> **Aim of the task**: Each entry below is to be printed verbatim.

——————

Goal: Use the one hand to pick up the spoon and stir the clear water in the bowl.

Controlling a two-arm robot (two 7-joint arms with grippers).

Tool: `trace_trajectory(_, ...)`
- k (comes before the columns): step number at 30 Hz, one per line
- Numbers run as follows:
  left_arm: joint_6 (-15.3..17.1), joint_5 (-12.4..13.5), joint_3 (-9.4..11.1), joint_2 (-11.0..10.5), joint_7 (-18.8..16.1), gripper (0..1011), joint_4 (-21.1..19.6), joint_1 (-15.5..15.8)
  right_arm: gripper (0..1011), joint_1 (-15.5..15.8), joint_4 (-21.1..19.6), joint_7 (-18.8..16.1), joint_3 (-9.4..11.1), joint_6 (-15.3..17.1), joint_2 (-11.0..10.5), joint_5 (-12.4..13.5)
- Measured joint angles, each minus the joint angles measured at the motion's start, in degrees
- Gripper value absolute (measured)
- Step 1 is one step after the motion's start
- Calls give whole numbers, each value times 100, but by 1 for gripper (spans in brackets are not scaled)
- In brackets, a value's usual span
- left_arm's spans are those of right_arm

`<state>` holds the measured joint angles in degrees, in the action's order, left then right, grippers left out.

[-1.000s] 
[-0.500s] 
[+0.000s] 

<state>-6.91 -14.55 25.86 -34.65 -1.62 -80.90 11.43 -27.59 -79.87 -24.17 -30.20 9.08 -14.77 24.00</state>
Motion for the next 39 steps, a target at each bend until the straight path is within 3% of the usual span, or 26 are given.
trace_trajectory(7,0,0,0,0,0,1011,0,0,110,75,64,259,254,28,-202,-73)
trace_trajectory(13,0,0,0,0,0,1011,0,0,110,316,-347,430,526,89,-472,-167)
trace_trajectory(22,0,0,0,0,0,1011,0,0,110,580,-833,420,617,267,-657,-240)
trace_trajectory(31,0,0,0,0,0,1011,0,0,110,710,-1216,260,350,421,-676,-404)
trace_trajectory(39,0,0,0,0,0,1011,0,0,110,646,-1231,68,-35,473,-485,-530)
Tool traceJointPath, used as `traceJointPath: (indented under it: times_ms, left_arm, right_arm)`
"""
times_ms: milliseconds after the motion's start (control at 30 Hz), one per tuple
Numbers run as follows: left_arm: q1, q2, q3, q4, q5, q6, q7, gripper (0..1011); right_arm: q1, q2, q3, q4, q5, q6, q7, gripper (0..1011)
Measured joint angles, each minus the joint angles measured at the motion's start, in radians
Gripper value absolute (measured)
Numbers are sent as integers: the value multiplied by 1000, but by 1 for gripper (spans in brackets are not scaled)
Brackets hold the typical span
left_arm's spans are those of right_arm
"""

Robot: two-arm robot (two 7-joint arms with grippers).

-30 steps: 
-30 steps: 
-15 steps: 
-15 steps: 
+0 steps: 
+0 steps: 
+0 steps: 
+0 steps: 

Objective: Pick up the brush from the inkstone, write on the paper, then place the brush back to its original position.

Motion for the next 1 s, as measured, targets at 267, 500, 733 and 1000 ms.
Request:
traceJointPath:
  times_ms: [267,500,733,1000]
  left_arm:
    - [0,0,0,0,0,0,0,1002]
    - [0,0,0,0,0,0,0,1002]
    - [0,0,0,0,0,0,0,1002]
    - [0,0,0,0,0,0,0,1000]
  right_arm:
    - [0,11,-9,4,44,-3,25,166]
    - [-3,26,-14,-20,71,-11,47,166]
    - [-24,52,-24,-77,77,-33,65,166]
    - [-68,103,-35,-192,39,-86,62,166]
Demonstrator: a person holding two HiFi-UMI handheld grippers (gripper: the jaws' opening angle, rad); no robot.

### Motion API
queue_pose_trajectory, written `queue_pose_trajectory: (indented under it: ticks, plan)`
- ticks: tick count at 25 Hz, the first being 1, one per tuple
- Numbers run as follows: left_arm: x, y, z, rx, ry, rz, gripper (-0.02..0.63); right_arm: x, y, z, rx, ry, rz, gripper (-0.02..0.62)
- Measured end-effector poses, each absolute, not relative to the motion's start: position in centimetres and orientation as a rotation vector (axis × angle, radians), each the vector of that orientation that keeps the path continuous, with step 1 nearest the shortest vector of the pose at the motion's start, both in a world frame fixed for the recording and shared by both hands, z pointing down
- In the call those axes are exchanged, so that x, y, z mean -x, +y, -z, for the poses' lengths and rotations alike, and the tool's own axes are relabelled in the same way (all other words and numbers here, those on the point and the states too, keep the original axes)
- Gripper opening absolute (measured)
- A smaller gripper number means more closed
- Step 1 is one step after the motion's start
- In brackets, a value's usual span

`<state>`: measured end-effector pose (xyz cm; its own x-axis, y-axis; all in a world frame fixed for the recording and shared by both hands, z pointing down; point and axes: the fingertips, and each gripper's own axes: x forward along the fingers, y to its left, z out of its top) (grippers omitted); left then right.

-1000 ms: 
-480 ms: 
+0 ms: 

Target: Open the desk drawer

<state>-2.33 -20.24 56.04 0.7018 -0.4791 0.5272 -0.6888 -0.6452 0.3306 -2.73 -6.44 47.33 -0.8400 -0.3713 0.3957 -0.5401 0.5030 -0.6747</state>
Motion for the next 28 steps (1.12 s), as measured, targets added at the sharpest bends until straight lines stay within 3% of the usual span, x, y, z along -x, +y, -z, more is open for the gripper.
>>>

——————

> **Reply to the task**:
Goal: Use the one hand to pick up the spoon and stir the clear water in the bowl.

Controlling a two-arm robot (two 7-joint arms with grippers).

Tool: `trace_trajectory(_, ...)`
- k (comes before the columns): step number at 30 Hz, one per line
- Numbers run as follows:
  left_arm: joint_6 (-15.3..17.1), joint_5 (-12.4..13.5), joint_3 (-9.4..11.1), joint_2 (-11.0..10.5), joint_7 (-18.8..16.1), gripper (0..1011), joint_4 (-21.1..19.6), joint_1 (-15.5..15.8)
  right_arm: gripper (0..1011), joint_1 (-15.5..15.8), joint_4 (-21.1..19.6), joint_7 (-18.8..16.1), joint_3 (-9.4..11.1), joint_6 (-15.3..17.1), joint_2 (-11.0..10.5), joint_5 (-12.4..13.5)
- Measured joint angles, each minus the joint angles measured at the motion's start, in degrees
- Gripper value absolute (measured)
- Step 1 is one step after the motion's start
- Calls give whole numbers, each value times 100, but by 1 for gripper (spans in brackets are not scaled)
- In brackets, a value's usual span
- left_arm's spans are those of right_arm

`<state>` holds the measured joint angles in degrees, in the action's order, left then right, grippers left out.

[-1.000s] 
[-0.500s] 
[+0.000s] 

<state>-6.91 -14.55 25.86 -34.65 -1.62 -80.90 11.43 -27.59 -79.87 -24.17 -30.20 9.08 -14.77 24.00</state>
Motion for the next 39 steps, a target at each bend until the straight path is within 3% of the usual span, or 26 are given.
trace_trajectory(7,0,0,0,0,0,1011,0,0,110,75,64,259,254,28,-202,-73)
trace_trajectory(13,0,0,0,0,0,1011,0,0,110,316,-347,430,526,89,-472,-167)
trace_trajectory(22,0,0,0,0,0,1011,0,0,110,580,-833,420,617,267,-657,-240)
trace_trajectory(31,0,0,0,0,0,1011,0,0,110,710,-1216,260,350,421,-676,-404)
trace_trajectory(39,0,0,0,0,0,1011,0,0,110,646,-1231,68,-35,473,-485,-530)
Tool traceJointPath, used as `traceJointPath: (indented under it: times_ms, left_arm, right_arm)`
"""
times_ms: milliseconds after the motion's start (control at 30 Hz), one per tuple
Numbers run as follows: left_arm: q1, q2, q3, q4, q5, q6, q7, gripper (0..1011); right_arm: q1, q2, q3, q4, q5, q6, q7, gripper (0..1011)
Measured joint angles, each minus the joint angles measured at the motion's start, in radians
Gripper value absolute (measured)
Numbers are sent as integers: the value multiplied by 1000, but by 1 for gripper (spans in brackets are not scaled)
Brackets hold the typical span
left_arm's spans are those of right_arm
"""

Robot: two-arm robot (two 7-joint arms with grippers).

-30 steps: 
-30 steps: 
-15 steps: 
-15 steps: 
+0 steps: 
+0 steps: 
+0 steps: 
+0 steps: 

Objective: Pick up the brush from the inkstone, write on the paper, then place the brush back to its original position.

Motion for the next 1 s, as measured, targets at 267, 500, 733 and 1000 ms.
Request:
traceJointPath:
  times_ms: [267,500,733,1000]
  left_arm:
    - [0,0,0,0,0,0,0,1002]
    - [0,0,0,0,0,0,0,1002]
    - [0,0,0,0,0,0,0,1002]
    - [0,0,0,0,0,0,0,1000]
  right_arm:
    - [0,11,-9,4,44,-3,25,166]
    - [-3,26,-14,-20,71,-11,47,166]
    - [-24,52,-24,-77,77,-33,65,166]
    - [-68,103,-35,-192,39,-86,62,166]
Demonstrator: a person holding two HiFi-UMI handheld grippers (gripper: the jaws' opening angle, rad); no robot.

### Motion API
queue_pose_trajectory, written `queue_pose_trajectory: (indented under it: ticks, plan)`
- ticks: tick count at 25 Hz, the first being 1, one per tuple
- Numbers run as follows: left_arm: x, y, z, rx, ry, rz, gripper (-0.02..0.63); right_arm: x, y, z, rx, ry, rz, gripper (-0.02..0.62)
- Measured end-effector poses, each absolute, not relative to the motion's start: position in centimetres and orientation as a rotation vector (axis × angle, radians), each the vector of that orientation that keeps the path continuous, with step 1 nearest the shortest vector of the pose at the motion's start, both in a world frame fixed for the recording and shared by both hands, z pointing down
- In the call those axes are exchanged, so that x, y, z mean -x, +y, -z, for the poses' lengths and rotations alike, and the tool's own axes are relabelled in the same way (all other words and numbers here, those on the point and the states too, keep the original axes)
- Gripper opening absolute (measured)
- A smaller gripper number means more closed
- Step 1 is one step after the motion's start
- In brackets, a value's usual span

`<state>`: measured end-effector pose (xyz cm; its own x-axis, y-axis; all in a world frame fixed for the recording and shared by both hands, z pointing down; point and axes: the fingertips, and each gripper's own axes: x forward along the fingers, y to its left, z out of its top) (grippers omitted); left then right.

-1000 ms: 
-480 ms: 
+0 ms: 

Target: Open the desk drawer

<state>-2.33 -20.24 56.04 0.7018 -0.4791 0.5272 -0.6888 -0.6452 0.3306 -2.73 -6.44 47.33 -0.8400 -0.3713 0.3957 -0.5401 0.5030 -0.6747</state>
Motion for the next 28 steps (1.12 s), as measured, targets added at the sharpest bends until straight lines stay within 3% of the usual span, x, y, z along -x, +y, -z, more is open for the gripper.
>>>

With that, the exercise is finished.